**What to produce**
Below are entries; copy exactly the lines from the one with "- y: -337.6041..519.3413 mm" through the one with "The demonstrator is", both included, and leave out the rest.

**Provided data**
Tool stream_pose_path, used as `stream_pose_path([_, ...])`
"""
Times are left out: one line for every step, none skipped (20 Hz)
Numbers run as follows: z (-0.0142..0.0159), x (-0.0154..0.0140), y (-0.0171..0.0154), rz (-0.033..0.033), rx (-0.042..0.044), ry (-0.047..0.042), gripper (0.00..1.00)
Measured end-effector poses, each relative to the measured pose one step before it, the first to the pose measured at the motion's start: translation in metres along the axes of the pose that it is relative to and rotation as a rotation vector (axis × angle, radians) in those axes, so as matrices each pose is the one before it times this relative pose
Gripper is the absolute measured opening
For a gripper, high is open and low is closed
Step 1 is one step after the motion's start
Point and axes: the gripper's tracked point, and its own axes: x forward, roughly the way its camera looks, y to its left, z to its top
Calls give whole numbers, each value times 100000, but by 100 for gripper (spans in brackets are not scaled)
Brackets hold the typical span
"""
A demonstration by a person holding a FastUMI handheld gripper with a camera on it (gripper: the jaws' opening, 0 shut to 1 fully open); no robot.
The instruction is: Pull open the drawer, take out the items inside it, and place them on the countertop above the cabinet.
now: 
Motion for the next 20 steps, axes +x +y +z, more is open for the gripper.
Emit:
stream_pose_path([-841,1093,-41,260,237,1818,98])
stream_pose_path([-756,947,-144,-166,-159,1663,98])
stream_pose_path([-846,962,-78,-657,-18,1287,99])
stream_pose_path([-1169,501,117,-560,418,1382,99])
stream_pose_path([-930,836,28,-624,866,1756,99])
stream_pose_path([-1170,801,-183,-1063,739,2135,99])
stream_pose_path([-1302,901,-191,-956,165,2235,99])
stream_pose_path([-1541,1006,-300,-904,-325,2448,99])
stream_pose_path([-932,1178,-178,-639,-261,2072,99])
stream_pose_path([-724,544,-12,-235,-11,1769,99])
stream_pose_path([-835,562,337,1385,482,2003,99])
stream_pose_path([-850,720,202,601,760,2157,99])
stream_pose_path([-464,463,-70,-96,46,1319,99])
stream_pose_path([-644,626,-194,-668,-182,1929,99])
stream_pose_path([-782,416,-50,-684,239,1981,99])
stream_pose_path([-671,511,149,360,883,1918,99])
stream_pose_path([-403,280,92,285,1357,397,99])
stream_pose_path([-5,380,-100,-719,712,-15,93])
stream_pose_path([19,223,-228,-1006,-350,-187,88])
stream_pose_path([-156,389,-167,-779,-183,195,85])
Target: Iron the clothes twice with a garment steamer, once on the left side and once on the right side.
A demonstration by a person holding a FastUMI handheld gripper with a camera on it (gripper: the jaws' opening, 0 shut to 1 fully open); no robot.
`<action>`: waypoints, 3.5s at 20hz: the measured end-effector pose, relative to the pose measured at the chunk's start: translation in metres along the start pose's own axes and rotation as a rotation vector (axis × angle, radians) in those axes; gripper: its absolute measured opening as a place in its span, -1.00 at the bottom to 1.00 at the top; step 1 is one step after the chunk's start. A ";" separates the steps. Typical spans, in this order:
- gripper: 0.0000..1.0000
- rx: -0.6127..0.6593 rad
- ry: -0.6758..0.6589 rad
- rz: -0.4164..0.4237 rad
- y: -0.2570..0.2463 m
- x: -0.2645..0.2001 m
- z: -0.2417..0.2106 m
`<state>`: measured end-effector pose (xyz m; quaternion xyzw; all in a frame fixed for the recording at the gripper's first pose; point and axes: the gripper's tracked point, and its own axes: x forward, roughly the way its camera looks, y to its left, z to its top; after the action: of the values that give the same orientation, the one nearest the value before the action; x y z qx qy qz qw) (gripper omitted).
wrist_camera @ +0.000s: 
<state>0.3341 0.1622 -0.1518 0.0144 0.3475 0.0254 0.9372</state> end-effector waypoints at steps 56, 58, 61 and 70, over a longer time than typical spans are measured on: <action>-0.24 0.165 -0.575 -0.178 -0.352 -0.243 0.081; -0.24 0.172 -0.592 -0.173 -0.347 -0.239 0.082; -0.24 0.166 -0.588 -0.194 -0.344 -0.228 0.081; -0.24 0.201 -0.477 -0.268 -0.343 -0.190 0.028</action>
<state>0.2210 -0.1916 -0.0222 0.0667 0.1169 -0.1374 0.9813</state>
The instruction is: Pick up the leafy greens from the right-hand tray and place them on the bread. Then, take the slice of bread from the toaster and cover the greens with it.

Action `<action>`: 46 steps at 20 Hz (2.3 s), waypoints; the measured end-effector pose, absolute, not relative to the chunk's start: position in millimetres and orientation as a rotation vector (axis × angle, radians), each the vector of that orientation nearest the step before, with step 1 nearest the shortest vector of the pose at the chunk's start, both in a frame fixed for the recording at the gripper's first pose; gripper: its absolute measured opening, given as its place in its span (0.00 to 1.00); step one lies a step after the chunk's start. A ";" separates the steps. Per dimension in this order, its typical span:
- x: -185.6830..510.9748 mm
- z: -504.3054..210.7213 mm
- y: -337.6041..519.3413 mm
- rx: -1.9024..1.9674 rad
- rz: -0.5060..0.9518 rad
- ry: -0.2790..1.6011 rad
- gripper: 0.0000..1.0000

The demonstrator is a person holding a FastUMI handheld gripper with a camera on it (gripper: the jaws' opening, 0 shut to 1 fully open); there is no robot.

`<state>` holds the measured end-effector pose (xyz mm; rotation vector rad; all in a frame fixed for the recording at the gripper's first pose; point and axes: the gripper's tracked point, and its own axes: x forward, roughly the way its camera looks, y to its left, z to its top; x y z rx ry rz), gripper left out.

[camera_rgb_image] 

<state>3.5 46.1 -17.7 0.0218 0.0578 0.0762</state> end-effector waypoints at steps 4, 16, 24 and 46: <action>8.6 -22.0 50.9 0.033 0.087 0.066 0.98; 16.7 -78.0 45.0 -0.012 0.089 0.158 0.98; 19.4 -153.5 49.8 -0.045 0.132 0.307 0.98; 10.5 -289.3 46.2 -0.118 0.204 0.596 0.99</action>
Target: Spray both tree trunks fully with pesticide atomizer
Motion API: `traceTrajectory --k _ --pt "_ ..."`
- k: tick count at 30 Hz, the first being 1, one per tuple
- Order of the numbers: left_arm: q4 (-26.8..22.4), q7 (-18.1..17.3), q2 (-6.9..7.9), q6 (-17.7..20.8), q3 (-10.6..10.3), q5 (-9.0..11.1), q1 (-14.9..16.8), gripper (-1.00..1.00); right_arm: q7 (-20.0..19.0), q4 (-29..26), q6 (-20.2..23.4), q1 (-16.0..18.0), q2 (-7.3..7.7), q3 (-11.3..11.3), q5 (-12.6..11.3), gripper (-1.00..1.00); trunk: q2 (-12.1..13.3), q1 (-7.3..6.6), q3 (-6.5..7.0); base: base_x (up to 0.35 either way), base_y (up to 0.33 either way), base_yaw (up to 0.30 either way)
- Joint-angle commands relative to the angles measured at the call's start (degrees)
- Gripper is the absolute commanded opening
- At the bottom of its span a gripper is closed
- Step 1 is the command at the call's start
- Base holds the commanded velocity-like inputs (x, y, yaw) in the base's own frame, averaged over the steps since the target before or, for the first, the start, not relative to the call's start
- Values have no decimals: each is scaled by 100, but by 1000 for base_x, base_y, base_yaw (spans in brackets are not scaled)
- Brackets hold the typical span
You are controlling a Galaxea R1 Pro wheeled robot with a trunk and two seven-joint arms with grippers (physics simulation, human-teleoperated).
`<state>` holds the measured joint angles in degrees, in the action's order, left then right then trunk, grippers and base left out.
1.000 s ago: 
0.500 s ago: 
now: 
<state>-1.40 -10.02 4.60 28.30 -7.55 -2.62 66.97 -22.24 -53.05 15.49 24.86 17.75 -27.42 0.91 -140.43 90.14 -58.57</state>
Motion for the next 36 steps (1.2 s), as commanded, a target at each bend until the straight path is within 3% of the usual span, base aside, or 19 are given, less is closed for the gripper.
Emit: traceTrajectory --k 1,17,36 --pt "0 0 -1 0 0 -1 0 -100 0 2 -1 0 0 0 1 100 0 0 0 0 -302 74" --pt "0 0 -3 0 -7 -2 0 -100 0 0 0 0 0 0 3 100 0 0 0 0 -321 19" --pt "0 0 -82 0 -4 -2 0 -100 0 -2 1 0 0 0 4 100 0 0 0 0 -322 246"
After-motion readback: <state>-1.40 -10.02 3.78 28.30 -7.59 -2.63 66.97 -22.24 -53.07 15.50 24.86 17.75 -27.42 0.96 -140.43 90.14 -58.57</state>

**Task solution**
- y: -337.6041..519.3413 mm
- rx: -1.9024..1.9674 rad
- rz: -0.5060..0.9518 rad
- ry: -0.2790..1.6011 rad
- gripper: 0.0000..1.0000

The demonstrator is a person holding a FastUMI handheld gripper with a camera on it (gripper: the jaws' opening, 0 shut to 1 fully open); there is no robot.

The work on this exercise is now complete.